The problem: The data below contains pictures, which are to be skipped; the lines starting at the line with "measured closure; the" and ending at the line with "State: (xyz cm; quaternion" are to be output exactly, both ends included.

── Working data

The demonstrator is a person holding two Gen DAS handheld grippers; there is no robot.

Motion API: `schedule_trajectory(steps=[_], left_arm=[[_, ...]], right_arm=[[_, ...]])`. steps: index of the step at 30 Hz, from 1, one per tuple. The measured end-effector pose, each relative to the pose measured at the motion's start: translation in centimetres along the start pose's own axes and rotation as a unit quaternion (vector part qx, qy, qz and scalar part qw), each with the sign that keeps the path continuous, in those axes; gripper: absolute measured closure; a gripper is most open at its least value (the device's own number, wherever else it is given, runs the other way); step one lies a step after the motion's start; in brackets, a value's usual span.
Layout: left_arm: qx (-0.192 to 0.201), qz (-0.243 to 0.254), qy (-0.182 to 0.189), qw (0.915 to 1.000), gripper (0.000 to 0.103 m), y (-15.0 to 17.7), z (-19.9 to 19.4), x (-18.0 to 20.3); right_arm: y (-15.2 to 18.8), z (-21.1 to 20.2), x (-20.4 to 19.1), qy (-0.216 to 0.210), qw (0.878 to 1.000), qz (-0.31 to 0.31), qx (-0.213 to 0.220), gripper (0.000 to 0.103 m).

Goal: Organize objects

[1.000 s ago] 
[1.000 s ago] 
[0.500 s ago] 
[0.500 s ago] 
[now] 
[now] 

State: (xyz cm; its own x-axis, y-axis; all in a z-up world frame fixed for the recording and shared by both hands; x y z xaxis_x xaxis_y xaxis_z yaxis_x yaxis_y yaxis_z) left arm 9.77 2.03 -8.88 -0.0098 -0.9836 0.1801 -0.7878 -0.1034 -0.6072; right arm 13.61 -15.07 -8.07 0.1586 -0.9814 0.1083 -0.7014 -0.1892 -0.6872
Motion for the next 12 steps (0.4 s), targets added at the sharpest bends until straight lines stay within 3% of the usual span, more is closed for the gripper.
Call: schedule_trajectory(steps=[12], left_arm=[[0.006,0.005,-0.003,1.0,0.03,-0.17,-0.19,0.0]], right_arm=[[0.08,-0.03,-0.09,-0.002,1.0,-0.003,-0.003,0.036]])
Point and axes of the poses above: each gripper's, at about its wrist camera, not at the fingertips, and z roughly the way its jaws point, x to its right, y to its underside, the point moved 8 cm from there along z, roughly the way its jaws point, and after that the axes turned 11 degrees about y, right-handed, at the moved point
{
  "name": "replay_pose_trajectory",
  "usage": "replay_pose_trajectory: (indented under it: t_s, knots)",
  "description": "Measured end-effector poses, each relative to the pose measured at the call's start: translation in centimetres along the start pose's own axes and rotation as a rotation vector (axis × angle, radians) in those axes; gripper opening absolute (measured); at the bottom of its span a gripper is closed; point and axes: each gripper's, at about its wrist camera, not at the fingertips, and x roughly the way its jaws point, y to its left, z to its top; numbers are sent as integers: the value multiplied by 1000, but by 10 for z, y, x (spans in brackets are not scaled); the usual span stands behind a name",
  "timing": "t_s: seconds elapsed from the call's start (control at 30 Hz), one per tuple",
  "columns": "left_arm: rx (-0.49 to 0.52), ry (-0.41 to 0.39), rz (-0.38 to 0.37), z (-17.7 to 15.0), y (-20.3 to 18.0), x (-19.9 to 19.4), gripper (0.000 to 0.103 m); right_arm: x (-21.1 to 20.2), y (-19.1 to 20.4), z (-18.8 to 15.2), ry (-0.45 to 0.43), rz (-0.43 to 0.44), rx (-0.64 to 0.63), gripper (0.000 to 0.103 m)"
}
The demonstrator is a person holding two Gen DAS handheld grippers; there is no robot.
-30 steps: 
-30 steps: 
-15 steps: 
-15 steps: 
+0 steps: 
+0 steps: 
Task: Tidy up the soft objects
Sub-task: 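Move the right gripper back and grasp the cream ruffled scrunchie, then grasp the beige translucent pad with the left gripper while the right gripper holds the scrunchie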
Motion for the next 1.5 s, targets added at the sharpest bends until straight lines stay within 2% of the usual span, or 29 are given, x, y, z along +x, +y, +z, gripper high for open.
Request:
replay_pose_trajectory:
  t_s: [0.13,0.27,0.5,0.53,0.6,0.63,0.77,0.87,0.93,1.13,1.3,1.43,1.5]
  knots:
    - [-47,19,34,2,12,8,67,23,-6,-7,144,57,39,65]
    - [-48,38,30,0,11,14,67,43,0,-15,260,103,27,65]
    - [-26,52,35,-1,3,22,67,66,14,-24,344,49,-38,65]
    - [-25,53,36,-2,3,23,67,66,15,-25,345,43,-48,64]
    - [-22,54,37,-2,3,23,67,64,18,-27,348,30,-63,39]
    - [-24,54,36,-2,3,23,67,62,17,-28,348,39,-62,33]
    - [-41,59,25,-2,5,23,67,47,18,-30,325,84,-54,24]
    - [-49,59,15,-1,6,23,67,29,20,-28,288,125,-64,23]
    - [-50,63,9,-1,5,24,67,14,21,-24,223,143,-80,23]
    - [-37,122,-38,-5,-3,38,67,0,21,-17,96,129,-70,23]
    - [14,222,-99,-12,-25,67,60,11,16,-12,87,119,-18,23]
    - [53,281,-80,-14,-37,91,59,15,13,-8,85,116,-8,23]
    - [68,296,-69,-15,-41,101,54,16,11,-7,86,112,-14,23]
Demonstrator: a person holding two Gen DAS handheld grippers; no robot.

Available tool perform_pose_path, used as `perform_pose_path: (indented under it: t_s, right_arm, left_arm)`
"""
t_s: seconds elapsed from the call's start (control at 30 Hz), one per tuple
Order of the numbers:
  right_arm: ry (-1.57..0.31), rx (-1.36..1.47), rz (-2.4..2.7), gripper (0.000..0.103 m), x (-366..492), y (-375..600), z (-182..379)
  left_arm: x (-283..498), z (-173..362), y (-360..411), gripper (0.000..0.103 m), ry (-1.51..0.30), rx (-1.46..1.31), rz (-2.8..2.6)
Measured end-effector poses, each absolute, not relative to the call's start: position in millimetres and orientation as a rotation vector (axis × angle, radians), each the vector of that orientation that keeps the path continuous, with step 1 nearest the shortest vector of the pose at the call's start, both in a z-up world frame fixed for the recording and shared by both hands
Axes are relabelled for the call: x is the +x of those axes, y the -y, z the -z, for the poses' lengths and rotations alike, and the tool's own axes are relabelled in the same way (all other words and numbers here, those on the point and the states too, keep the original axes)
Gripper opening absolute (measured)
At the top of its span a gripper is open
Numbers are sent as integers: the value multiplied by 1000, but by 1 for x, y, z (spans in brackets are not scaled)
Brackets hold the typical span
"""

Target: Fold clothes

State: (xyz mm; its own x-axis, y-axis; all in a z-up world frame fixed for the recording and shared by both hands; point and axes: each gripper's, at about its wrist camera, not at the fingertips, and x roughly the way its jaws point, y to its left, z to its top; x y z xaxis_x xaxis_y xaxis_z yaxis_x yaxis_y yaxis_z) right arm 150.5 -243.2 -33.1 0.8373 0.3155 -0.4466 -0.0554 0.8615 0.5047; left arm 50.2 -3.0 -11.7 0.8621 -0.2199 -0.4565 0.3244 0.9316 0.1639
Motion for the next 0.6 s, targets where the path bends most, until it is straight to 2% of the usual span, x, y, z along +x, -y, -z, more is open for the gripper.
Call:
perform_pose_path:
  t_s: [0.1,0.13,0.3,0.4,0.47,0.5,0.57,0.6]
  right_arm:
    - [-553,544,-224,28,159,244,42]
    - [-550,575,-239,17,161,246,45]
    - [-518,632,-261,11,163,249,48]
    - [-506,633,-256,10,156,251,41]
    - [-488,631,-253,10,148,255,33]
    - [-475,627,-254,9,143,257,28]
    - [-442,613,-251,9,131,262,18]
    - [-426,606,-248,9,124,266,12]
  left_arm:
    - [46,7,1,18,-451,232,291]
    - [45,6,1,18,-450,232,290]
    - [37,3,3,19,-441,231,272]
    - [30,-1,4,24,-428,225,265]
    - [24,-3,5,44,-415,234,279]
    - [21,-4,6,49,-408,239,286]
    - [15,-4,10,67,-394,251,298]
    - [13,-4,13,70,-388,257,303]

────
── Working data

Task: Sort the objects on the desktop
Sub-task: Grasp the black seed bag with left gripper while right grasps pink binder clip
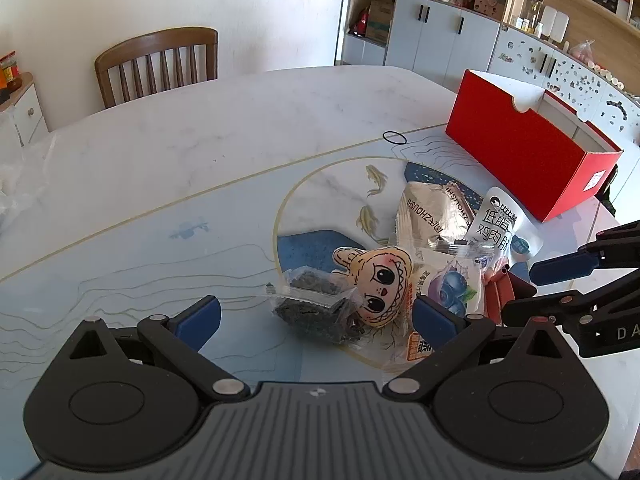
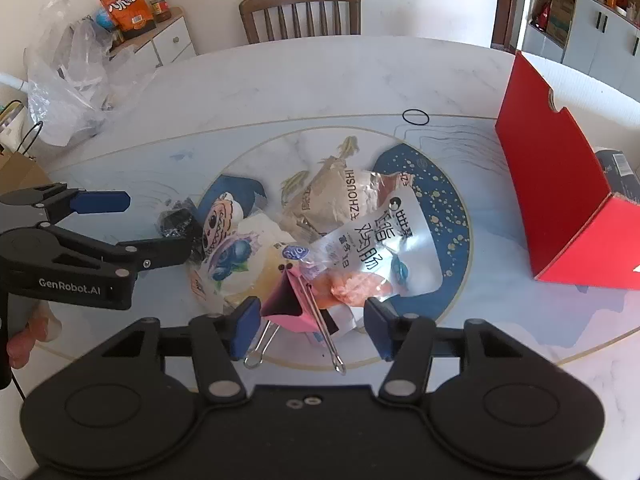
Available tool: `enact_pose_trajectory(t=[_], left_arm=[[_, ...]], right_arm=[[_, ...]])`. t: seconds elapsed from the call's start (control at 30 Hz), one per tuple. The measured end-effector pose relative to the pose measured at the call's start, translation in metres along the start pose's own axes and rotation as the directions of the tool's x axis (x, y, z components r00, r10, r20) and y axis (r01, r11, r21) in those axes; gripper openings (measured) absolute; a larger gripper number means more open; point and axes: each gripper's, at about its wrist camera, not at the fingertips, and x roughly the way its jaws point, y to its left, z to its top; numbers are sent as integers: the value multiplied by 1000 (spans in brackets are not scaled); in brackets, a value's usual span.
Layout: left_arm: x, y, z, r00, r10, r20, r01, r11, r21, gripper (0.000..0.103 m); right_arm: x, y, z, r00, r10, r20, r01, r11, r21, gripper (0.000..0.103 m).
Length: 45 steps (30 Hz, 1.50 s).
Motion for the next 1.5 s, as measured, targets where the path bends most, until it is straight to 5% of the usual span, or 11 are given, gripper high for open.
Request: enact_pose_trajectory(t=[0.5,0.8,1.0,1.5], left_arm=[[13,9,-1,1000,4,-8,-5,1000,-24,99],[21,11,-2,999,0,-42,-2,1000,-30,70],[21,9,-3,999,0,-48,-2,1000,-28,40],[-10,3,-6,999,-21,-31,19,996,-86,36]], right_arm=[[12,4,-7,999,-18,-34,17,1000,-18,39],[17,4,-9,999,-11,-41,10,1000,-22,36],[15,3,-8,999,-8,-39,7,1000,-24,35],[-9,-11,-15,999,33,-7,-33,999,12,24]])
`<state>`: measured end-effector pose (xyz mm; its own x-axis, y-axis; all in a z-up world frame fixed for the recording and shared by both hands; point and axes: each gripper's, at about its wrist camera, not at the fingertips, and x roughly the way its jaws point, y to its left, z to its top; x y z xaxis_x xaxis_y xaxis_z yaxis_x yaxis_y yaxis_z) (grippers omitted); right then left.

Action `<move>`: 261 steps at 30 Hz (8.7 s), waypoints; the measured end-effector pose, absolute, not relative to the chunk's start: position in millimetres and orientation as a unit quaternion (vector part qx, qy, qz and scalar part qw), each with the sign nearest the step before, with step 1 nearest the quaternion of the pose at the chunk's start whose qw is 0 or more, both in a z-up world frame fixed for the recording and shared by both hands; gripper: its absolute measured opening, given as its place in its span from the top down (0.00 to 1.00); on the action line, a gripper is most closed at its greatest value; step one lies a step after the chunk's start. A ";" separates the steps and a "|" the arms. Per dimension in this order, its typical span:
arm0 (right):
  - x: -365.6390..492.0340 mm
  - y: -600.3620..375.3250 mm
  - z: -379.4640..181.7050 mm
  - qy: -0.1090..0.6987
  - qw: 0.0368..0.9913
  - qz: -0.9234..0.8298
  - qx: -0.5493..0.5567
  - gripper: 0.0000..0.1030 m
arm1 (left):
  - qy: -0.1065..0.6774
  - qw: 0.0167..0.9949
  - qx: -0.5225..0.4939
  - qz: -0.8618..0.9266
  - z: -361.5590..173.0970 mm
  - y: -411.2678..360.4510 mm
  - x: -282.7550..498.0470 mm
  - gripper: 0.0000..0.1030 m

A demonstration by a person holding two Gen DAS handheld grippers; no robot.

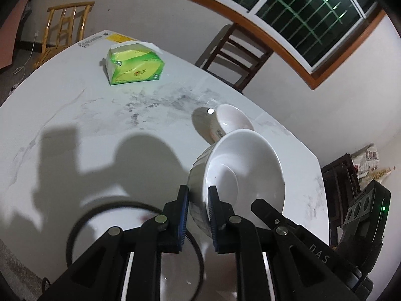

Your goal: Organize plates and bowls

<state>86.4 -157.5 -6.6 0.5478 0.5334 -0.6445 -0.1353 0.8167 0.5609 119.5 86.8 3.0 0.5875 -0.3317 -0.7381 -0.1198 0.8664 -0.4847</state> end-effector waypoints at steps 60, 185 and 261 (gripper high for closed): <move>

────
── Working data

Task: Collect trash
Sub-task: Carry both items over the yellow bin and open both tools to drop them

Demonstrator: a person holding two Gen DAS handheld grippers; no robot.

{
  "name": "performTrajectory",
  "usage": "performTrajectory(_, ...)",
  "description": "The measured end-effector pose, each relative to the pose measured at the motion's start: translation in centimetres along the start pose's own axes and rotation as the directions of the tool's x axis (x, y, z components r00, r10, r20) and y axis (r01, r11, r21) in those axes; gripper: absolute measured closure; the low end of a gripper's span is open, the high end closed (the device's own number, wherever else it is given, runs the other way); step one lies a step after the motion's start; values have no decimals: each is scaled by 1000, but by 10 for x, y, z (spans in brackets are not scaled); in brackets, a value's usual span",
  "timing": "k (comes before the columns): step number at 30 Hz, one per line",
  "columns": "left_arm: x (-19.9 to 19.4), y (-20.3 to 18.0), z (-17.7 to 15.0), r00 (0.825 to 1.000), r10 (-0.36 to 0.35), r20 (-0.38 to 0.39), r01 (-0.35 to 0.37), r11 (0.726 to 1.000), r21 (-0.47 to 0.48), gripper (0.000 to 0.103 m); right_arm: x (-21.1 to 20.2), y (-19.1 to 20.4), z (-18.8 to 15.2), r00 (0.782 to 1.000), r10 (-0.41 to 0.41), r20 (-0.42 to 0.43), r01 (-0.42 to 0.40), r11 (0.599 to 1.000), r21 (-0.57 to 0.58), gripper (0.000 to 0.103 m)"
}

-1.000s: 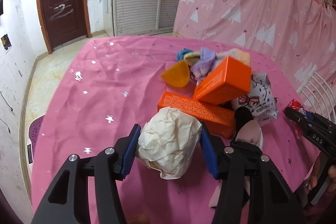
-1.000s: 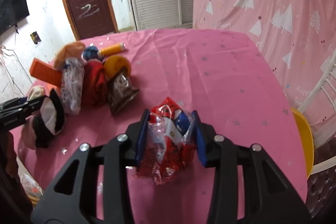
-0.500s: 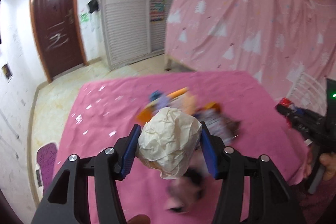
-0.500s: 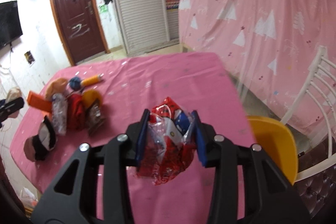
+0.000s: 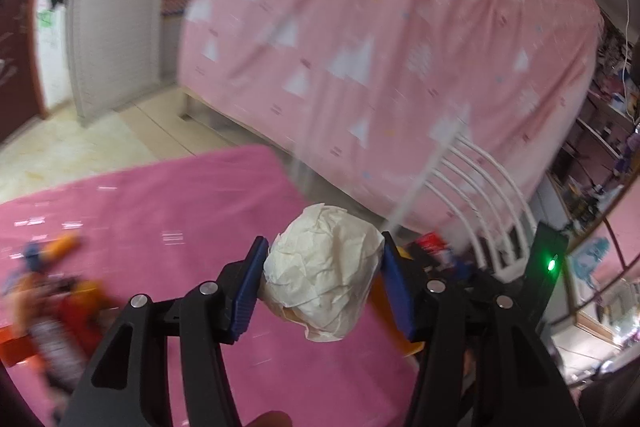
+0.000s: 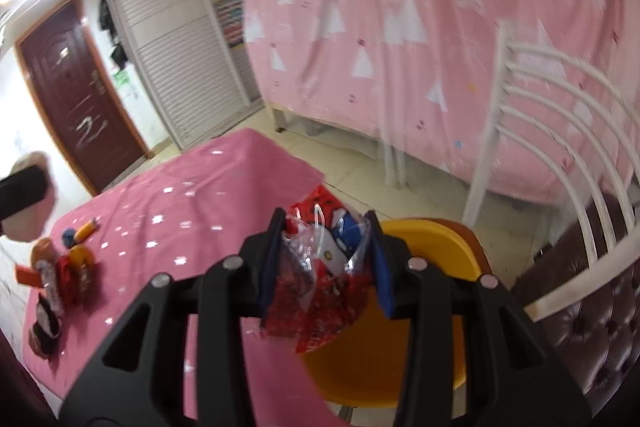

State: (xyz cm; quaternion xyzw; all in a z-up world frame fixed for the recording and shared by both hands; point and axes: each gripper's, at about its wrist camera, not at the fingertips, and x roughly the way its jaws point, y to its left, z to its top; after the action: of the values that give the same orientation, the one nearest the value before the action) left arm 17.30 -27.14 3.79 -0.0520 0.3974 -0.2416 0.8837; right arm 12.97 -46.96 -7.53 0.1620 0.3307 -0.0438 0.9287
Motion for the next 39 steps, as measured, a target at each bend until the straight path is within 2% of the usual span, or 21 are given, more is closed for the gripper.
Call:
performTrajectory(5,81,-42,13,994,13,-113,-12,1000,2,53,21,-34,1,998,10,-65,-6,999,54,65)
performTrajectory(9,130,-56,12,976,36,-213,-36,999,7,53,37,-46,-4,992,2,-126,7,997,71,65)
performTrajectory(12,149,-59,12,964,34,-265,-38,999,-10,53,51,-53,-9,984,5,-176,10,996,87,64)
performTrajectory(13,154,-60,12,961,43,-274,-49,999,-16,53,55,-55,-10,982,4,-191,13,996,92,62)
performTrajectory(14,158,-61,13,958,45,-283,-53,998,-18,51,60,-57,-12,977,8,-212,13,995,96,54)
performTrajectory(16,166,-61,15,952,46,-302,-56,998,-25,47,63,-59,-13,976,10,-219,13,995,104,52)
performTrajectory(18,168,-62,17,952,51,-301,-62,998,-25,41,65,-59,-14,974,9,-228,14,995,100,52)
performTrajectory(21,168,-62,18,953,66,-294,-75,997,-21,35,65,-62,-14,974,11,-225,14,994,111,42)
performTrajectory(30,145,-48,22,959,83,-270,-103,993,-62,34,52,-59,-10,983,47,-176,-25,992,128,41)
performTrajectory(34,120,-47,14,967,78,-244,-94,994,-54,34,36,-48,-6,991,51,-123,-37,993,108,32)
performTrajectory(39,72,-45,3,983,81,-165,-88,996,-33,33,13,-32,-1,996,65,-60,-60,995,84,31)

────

Task solution:
  "description": "The measured end-effector pose, each relative to the pose measured at the motion's start: translation in centimetres along the start pose's own axes and rotation as the directions of the tool's x axis (x, y, z components r00, r10, r20) and y axis (r01, r11, r21) in those axes; gripper: absolute measured closure; the low end of a gripper's span is open, the high end closed (the device's own number, wherever else it is given, runs the other way); step one lies a step after the motion's start; values have no decimals: each is scaled by 1000, but by 10 for x, y, z (spans in brackets are not scaled); in brackets, a value's usual span",
  "timing": "k (comes before the columns): step number at 30 Hz, one per line",
  "columns": "left_arm: x (-19.9 to 19.4), y (-20.3 to 18.0), z (-17.7 to 15.0), r00 (0.825 to 1.000), r10 (-0.36 to 0.35), r20 (-0.38 to 0.39), r01 (-0.35 to 0.37), r11 (0.726 to 1.000), r21 (-0.47 to 0.48), gripper (0.000 to 0.103 m); right_arm: x (-21.1 to 20.2), y (-19.1 to 20.4), z (-18.8 to 15.2), r00 (0.782 to 1.000), r10 (-0.41 to 0.41), r20 (-0.42 to 0.43), r01 (-0.42 to 0.40), r11 (0.599 to 1.000), r21 (-0.57 to 0.58), gripper (0.000 to 0.103 m)"
}

-1.000s: 
-1.000s: 
-0.500s: 
-0.500s: 
+0.000s: 
+0.000s: 

State: (xyz cm; quaternion xyzw; all in a z-up world frame fixed for the recording and shared by both hands; point and axes: each gripper's, at about its wrist camera, not at the fingertips, and x roughly the way its jaws point, y to its left, z to its top; after the action: of the values that give the same orientation, the one nearest the value before the action) left arm 17.30 -27.14 3.79 -0.0520 0.3974 -0.2416 0.8837; right arm 12.97 -46.96 -7.53 0.1620 0.3307 -0.0438 0.9287

Nothing else goes in the answer.